Boek van het Nederlands Letterkundig Museum en Documentatiecentrum.
Ten slotte worden dan onder het hoofdje bespreking(en) reacties in een aantal periodieken genoemd en soms geciteerd; in de zeldzame gevallen dat niet alleen de boekuitgave, maar ook de Forumbijdrage zelf besproken werd, is dat apart aangegeven.

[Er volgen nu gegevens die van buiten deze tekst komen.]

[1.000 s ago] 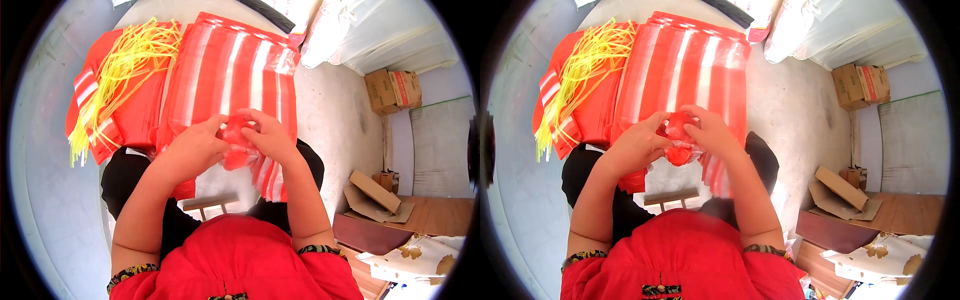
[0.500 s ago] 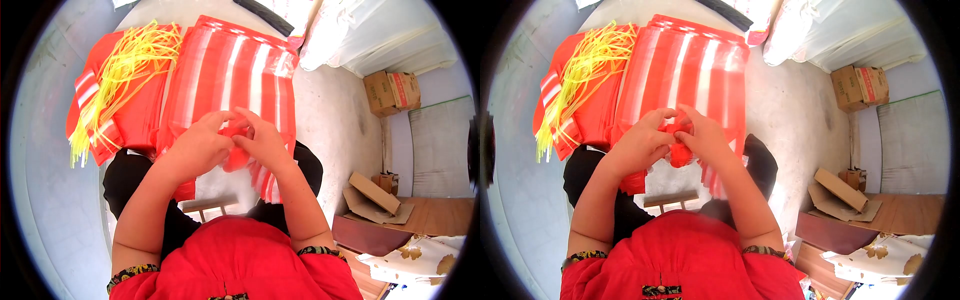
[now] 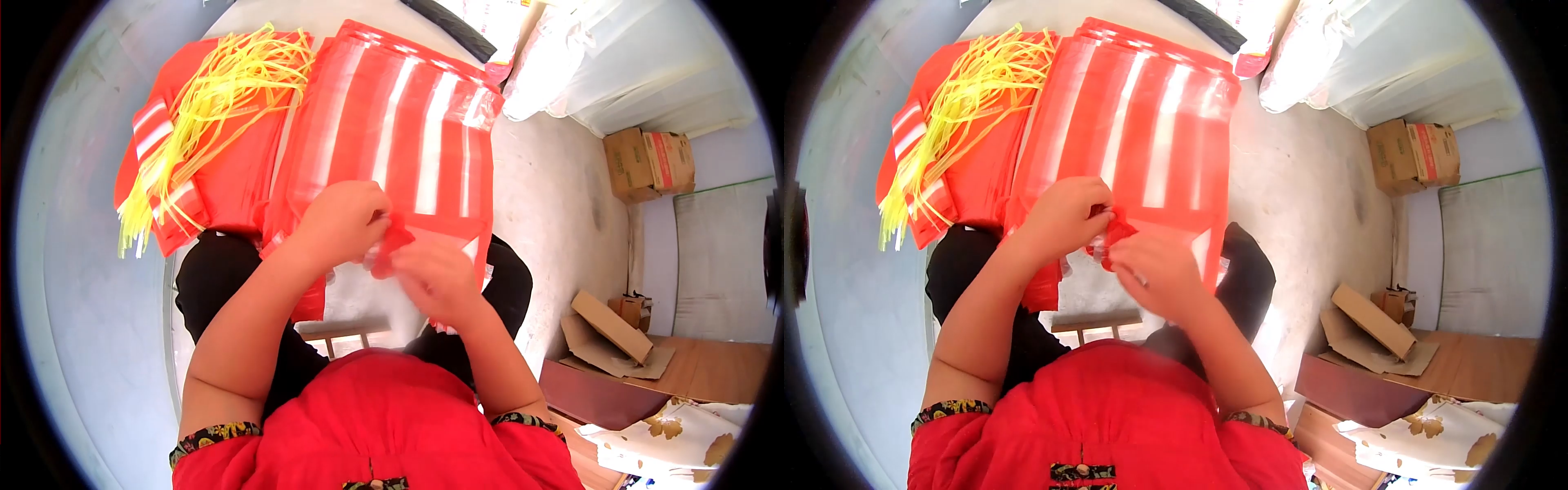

Bij de keus van de besprekingen heb ik me over het algemeen beperkt tot die uit de jaren 1932-1936 en tot besprekingen waarin aan de Forum-bijdrage bijzondere aandacht besteed werd. Ik heb daarvoor geraadpleegd: De Boekenkast, Boekenschouw, Critisch Bulletin, Dietsche Warande en Belfort, De Gemeenschap, De Gids, Den Gulden Winckel, Groot Nederland, De Nieuwe Gemeenschap, De Nieuwe Gids, Opwaartsche Wegen, Roeping en De Stem. De Nieuwe Rotterdamsche Courant, De Tijd en Het Vaderland heb ik vermeld voorzover besprekingen daarin achterhaalbaar waren uit verzameld werk van Victor E. van Vriesland, S. Vestdijk, Anton van Duinkerken en Menno ter Braak; verder heb ik alle relevante knipsels uit het Letterkundig Museum en Documentatiecentrum in Den Haag en veel knipsels uit het Archief en Museum voor het Vlaamse Cultuurleven in Antwerpen vermeld, ook als de datering daarvan onvolledig was. Als de volledige naam van een recensent bekend was, heb ik die volledig vermeld, ook als de bespreking niet, alleen met initialen of met een pseudoniem ondertekend was.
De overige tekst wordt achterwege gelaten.